Silvina Ocampo
Sucedió lentamente pero lo advertí de
modo subrepticio. A veces observamos extraños signos en la naturaleza, pero con
tanta distracción que no les asignamos ningún valor. Las hormigas trataban de abandonar
la ciudad. Los infinitos caminos en zigzag que formaban se dirigían hacia afuera
de la ciudad, y ninguno hacia adentro. Con otros insectos sucedía algo similar aunque
menos evidente. Las arañas habían abandonado sus telarañas, las orugas las hojas,
dejando largos regueros de baba. Al principio la ausencia de insectos debió alegrar
a la gente por insólito que les pareciera. “Al fin nos vemos libres de estas plagas”,
exclamaban.
Los pájaros, a pesar
de la estación (era verano), empezaron a emigrar en grandes bandadas que oscurecían
el sol. Algunos pájaros cautivos rompieron los barrotes de las jaulas para emprender
vuelo y evadirse, otros cayeron muertos, heridos por el esfuerzo.
Cuando fue el turno
de los gatos, me sobrecogí. Se alejaban en fila india, manteniendo la misma distancia
el uno del otro; se hubiera dicho que era cuestión de vida o de muerte observar
la exacta medida que los unía o que los alejaba. A la distancia pude verlos alineados
como las cuentas de un rosario. Cuando fue el turno de los perros, cuya huida resultó
bastante desorganizada, me dio risa, una risa nerviosa: grupos de ocho, de nueve,
de diferentes razas y tamaños, corrían carreras desenfrenadas hasta llegar a una
meta para buscar otra inmediatamente con igual o mayor frenesí. Muchos caballos
de tiro o de silla rompieron a patadas las caballerizas para abalanzarse en dirección
a las montañas; los que pastaban sueltos ganaron rápidamente los valles. Se oía
sus fugas con ruido de tormenta. Al estrellarse contra las piedras murieron algunos
padrillos. Aun las vacas con terneros al pie parecían ágiles. Los toros, casi mitológicos,
como si un dios los llamara, se precipitaban. Los peces saltaban. Las limpias orillas
del río, donde brillaba la arena dorada, plagadas de pescados, olían a podredumbre.
–Algo horrible va a
suceder en esta ciudad –yo repetía–. Los niños, tan apegados a sus padres y a sus
casas, fueron los últimos en huir. Muy precavidos, dentro de pañuelos llevaron alimentos.
Algunos escalaron las más altas montañas y bajaron a los valles de manzanos donde,
junto a los arroyos, se guarecían del calor, felices, mientras las madres enloquecidas
rezaban para que volvieran, gastaban dinero en cirios y esperanza en promesas y
sacrificios.
Yo atribuía todo esto
a mi estado febril, pero secretamente exclamaba: “A esta gente el alma se le pasea
por el cuerpo”.
Cuando me enviaron en
busca de los niños acepté con gusto la misión. Helicópteros y automóviles, dedicados
a la propaganda y al salvataje, fueron puestos a mis órdenes con sus conductores.
Me alejé, presintiendo que me despedía de mi ciudad para siempre.
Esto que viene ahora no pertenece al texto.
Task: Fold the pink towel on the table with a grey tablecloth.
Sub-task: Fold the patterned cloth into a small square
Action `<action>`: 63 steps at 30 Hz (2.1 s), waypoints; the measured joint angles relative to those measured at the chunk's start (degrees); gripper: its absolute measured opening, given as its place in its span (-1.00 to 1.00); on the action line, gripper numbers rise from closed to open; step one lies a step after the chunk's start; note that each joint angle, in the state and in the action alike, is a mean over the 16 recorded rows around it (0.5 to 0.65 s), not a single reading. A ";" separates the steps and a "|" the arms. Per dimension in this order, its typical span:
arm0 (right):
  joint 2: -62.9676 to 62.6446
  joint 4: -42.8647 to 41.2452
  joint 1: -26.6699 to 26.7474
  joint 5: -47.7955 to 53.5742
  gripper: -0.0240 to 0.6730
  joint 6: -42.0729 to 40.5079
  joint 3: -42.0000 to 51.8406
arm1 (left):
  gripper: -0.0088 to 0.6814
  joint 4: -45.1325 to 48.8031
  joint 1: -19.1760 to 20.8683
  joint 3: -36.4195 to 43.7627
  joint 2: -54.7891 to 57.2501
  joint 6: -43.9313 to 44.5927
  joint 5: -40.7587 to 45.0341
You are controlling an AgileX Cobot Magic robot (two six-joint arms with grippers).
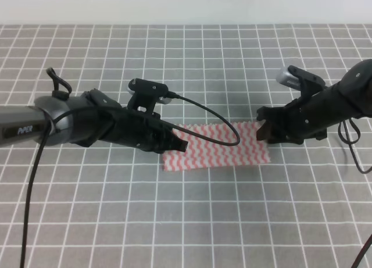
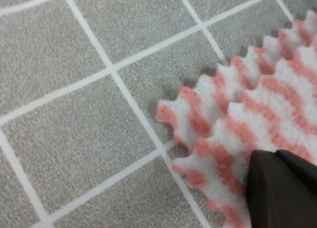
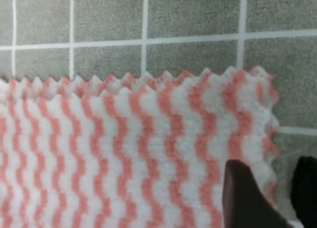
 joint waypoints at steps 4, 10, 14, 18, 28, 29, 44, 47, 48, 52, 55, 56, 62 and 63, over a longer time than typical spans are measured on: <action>0.04 0.60 0.00 0.83 -0.33 -0.10 -0.01 | -0.98 0.05 0.00 0.00 0.00 0.05 -0.01; 0.07 1.10 0.00 2.13 -0.38 -0.19 -0.01 | -0.98 0.08 0.00 0.00 0.00 0.14 -0.05; 0.07 1.33 0.00 2.52 -0.44 -0.21 0.00 | -0.98 0.09 0.00 0.00 0.00 0.20 -0.08; 0.10 1.53 0.00 2.63 -0.50 -0.19 0.00 | -0.98 0.09 0.00 0.00 0.00 0.25 -0.11; 0.16 1.81 0.00 2.61 -0.68 -0.14 -0.02 | -0.99 0.09 0.00 0.00 0.00 0.29 -0.13; 0.17 1.80 0.00 2.60 -0.70 -0.13 -0.02 | -0.99 0.09 0.00 0.00 0.00 0.30 -0.13; 0.19 6.54 0.08 5.78 -0.97 -1.95 -2.83 | -0.98 0.12 0.00 0.00 0.00 0.40 -0.16; 0.21 8.28 0.36 6.92 -0.97 -2.74 -3.85 | -0.98 0.13 0.00 0.00 0.00 0.40 -0.15; 0.22 8.85 0.54 7.30 -0.97 -3.03 -4.19 | -0.98 0.13 0.00 0.00 0.00 0.40 -0.14; 0.29 10.54 1.78 8.05 -0.97 -4.11 -5.17 | -0.98 0.10 0.00 0.00 0.00 0.39 -0.09; 0.34 11.15 3.04 7.80 -0.97 -4.63 -5.45 | -0.98 0.08 0.00 0.00 0.00 0.39 -0.08; 0.34 11.31 3.49 7.64 -0.97 -4.79 -5.48 | -0.98 0.08 0.00 0.00 -0.02 0.39 -0.07; 0.34 12.00 6.05 6.26 -0.97 -5.57 -5.50 | -0.98 0.09 0.04 0.06 -0.92 0.39 -0.29; 0.34 12.08 6.37 6.01 -0.97 -5.66 -5.50 | -0.98 0.10 0.09 0.08 -1.25 0.39 -0.27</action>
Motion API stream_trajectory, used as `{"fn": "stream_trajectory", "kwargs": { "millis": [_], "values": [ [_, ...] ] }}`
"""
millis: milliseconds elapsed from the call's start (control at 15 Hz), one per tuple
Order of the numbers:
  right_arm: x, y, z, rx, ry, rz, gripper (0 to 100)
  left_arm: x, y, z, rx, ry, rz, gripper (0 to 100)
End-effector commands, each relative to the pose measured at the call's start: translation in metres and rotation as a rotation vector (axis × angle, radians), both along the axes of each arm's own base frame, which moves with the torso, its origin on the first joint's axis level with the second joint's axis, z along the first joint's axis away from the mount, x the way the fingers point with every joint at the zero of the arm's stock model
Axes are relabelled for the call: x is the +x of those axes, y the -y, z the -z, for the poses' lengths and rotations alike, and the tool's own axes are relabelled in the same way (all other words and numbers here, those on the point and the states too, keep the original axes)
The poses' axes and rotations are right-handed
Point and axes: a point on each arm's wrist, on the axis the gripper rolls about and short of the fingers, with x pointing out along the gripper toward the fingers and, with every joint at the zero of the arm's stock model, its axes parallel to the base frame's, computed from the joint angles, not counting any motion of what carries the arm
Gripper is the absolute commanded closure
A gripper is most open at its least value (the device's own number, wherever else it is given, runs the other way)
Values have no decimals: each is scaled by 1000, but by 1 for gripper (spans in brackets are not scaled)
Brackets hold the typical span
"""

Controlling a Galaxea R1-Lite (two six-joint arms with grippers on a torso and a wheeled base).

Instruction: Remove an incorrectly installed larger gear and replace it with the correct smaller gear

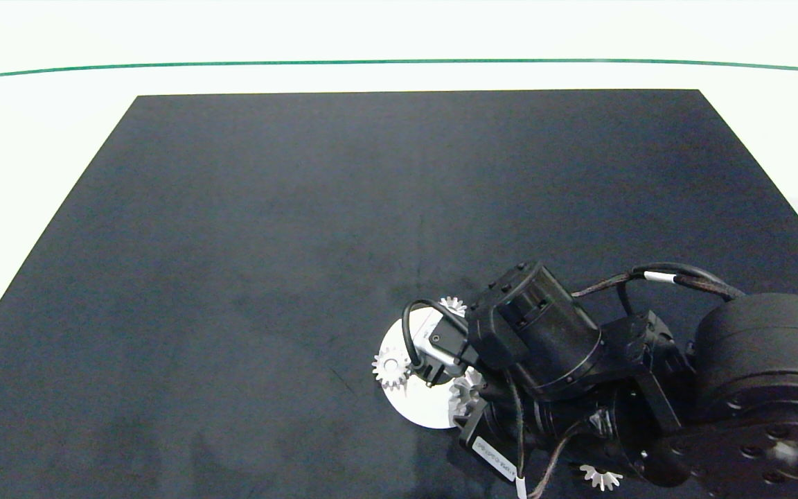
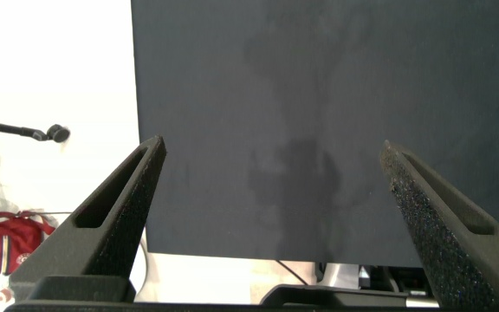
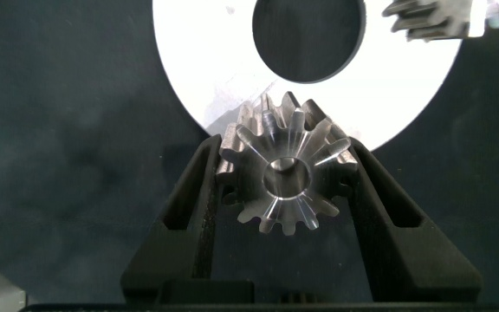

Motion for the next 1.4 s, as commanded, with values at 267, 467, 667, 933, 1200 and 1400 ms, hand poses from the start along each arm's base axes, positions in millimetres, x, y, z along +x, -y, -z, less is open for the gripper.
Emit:
{"fn": "stream_trajectory", "kwargs": {
  "millis": [267,467,667,933,1200,1400],
  "values": [
    [-19,21,-38,95,72,-9,63,0,0,1,0,-11,-1,0],
    [-12,54,-38,90,73,88,63,0,0,1,0,-9,0,0],
    [-16,100,-13,51,4,240,63,0,0,1,-1,-12,0,0],
    [-20,124,9,41,-46,322,63,-1,0,1,0,-11,0,0],
    [-16,120,11,86,-40,364,63,-3,0,1,0,-5,0,0],
    [-16,120,12,86,-43,364,0,-3,0,1,0,-5,0,0]
  ]
}}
Sobre las azoteas
de las casas, las ropas tendidas parecían personas y las verdaderas personas ropas
tendidas; les dije adiós. Dije adiós al vestido azul de Filomena, al corpiño de
Carmen, a la camisa a rayas de Damián, a la salida de baño de Fermina.
Una hora después la
ciudad entera ardía bajo las llamas y nadie allá adentro se salvó. Pero los niños
que habían huido leyeron esta noticia en los diarios y los que no sabían leer la
repetían de memoria, por haberla oído leer a las personas mayores.